### Material provided
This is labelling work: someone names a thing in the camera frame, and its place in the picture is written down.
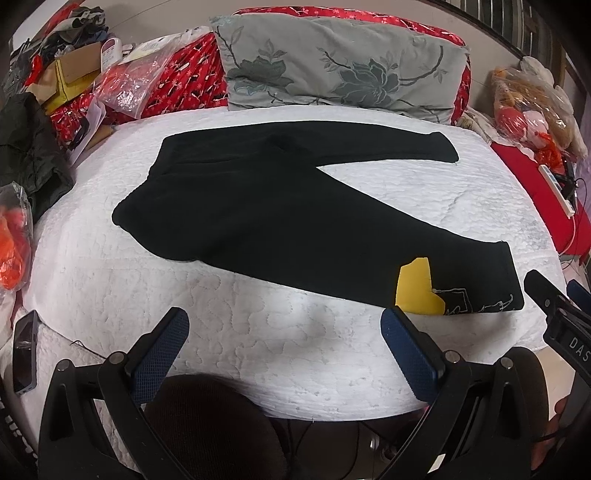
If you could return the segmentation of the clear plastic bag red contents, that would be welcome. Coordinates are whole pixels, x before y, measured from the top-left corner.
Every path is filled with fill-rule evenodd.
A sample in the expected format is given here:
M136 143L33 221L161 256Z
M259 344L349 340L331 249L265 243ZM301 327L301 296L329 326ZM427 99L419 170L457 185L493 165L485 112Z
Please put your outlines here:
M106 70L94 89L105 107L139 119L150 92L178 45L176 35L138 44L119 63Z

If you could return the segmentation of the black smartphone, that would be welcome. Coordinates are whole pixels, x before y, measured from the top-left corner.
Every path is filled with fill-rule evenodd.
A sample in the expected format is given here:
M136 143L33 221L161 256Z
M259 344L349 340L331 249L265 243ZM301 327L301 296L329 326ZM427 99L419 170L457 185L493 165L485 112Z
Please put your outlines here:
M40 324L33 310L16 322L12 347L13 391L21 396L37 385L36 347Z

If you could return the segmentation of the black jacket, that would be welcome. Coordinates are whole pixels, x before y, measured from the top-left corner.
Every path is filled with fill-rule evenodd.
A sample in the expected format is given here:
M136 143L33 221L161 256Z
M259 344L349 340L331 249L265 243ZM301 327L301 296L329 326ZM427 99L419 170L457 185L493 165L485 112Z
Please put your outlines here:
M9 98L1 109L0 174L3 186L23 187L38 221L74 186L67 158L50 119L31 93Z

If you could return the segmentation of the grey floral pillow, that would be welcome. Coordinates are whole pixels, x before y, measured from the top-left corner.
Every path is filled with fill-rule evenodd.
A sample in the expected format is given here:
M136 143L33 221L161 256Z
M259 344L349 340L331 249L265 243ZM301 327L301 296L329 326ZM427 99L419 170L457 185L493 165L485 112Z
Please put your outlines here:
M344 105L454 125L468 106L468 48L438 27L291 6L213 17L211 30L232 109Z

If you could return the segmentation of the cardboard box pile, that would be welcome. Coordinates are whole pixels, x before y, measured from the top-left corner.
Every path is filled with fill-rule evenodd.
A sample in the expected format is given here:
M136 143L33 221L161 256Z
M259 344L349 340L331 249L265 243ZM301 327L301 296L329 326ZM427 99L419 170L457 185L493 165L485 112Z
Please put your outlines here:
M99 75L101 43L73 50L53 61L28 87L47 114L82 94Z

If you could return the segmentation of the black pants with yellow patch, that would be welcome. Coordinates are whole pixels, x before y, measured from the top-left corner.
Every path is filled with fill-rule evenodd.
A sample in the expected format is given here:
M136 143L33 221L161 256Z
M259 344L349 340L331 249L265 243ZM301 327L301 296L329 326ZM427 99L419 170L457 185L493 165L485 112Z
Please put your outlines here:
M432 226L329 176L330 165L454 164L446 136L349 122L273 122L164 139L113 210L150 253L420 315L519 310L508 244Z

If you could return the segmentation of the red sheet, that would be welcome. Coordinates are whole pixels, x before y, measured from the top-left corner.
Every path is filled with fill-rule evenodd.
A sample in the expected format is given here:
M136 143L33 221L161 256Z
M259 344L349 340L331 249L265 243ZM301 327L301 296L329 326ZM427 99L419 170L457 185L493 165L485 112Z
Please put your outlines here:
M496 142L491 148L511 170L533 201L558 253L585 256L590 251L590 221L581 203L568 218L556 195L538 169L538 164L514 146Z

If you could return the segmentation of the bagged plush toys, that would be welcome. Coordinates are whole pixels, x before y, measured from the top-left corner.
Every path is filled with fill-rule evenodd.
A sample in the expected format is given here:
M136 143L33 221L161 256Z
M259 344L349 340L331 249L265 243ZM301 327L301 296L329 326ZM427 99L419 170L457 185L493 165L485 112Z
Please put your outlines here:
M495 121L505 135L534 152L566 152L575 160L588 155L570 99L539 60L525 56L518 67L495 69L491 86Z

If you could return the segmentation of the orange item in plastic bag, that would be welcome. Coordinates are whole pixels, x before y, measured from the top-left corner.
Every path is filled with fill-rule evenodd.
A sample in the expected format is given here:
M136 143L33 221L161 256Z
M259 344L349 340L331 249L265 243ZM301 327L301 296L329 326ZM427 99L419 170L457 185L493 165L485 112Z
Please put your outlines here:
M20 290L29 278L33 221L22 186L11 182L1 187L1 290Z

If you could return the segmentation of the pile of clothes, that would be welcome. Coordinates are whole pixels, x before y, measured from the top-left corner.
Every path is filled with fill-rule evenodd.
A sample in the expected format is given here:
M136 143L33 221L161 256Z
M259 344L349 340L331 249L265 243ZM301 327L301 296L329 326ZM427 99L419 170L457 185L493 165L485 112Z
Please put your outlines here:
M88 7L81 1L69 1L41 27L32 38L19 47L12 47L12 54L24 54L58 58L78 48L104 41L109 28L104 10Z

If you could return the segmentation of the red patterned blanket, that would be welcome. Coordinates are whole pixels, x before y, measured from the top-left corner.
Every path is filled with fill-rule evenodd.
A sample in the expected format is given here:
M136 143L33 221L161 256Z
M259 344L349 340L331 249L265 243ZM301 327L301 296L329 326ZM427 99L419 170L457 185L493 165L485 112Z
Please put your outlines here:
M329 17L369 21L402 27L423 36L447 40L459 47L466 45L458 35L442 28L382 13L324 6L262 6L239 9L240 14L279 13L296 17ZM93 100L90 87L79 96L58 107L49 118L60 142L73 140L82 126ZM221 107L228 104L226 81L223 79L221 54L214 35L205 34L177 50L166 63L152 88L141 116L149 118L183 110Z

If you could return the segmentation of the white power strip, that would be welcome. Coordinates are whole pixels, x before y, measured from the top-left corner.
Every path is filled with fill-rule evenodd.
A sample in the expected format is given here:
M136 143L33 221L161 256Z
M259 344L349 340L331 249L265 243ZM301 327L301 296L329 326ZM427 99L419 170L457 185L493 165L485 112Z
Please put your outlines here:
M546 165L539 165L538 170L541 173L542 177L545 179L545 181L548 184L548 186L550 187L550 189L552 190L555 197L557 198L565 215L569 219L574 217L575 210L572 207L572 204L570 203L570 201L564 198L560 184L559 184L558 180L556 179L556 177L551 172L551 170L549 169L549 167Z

==

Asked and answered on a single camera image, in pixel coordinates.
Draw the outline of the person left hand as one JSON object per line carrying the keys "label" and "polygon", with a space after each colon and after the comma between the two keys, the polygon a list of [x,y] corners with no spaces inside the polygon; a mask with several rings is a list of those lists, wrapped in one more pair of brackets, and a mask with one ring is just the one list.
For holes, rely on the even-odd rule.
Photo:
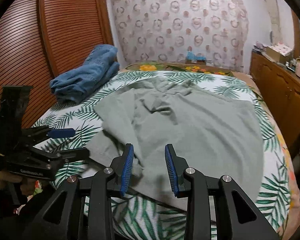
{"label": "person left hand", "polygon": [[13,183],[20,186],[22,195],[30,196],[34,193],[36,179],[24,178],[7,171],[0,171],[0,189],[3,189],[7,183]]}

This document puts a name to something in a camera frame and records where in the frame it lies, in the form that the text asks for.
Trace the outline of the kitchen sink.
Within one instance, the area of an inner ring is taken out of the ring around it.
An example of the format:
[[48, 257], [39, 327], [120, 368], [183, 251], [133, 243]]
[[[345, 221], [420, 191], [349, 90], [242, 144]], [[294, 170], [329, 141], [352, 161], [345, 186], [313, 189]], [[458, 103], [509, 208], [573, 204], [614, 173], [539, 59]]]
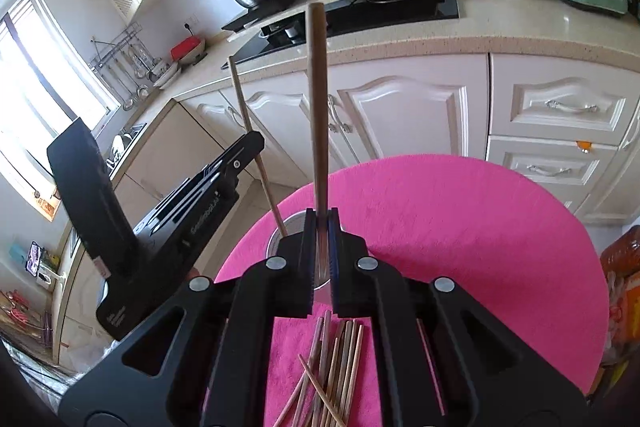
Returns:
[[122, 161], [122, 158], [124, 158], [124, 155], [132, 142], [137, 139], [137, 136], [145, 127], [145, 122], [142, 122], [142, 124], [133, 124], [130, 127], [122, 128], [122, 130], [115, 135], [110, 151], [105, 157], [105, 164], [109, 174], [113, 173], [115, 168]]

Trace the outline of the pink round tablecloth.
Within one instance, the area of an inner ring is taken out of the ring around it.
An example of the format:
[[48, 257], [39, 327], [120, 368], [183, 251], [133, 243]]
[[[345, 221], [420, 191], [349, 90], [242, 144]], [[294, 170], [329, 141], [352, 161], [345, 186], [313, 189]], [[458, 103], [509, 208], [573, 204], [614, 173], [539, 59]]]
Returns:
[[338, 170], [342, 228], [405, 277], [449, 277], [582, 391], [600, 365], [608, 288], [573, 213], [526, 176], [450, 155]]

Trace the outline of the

### Prompt
Find each line holding the string "plastic" in the listing above, then copy it.

### Answer area
If you could return the segmentation of the clear plastic bag red contents, that would be welcome. Coordinates are whole pixels, x before y, measured from the top-left corner.
If you could return the segmentation of the orange item in plastic bag, that would be welcome. Coordinates are whole pixels, x before y, measured from the top-left corner.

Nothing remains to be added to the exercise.